Carbon sequestration and decreased CO2 emission caused by terrestrial aquatic photosynthesis: Insights from diel hydrochemical variations in an epikarst spring and two spring-fed ponds in different seasons

Whether carbonate weathering could produce a stable carbon sink depends primarily on the utilization of dissolved inorganic carbon (DIC) by aquatic phototrophs (the so-called Biological Carbon Pump-BCP effect). On this basis, water temperature (T), pH, electrical conductivity (EC) and dissolved oxygen (DO) were synchronously monitored at 15-min resolution for one and two days respectively in January and October 2013 in Maolan Spring and the spring-fed midstream and downstream ponds in Maolan Nature Reserve, China. A thermodynamic model was used to link the continuous data to allow calculation of CO2 partial pressures (pCO2) and calcite saturation indexes (SIC).

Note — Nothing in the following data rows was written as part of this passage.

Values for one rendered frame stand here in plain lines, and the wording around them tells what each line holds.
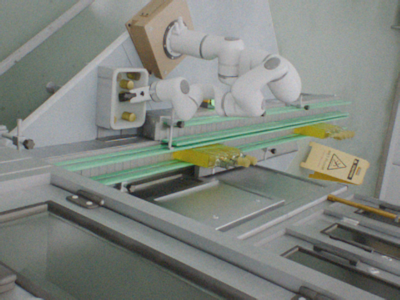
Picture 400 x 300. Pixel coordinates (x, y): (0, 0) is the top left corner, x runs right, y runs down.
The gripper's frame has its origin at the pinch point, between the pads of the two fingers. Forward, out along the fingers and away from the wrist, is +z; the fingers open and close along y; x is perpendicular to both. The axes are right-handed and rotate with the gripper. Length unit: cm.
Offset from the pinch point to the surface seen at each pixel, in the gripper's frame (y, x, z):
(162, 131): 12.4, -15.3, -3.4
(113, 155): -16.2, -20.3, -5.1
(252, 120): 80, -19, -3
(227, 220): 1, -47, -38
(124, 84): -1.5, 4.8, -0.7
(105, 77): -10.4, 7.5, -1.2
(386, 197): 599, -186, 119
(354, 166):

A floating static chamber was placed on the water surface successively at all sites to quantify CO2 exchange flux between atmosphere and water so as to evaluate the BCP effect. Results show that, in both winter and autumn, remarkable diel variations of hydrochemical parameters were present in the midstream pond where DO, pH, and SIC increased in the day and decreased during the night while EC, [HCO3−], [Ca2+] and pCO2 showed inverse changes mainly due to the metabolic processes of the flourishing submerged plants, with photosynthesis dominating in the day and respiration dominating at night. However, hydrochemical parameters in the spring and downstream pond show less change since few submerged plants developed there. It was determined that the BCP effect in the midstream pond was 285 ± 193 t C km−2 a−1 in winter and 892 ± 300 t C km−2 a−1 in autumn, indicating a potential significant role of terrestrial aquatic photosynthesis in stabilizing the carbonate weathering-related carbon sink.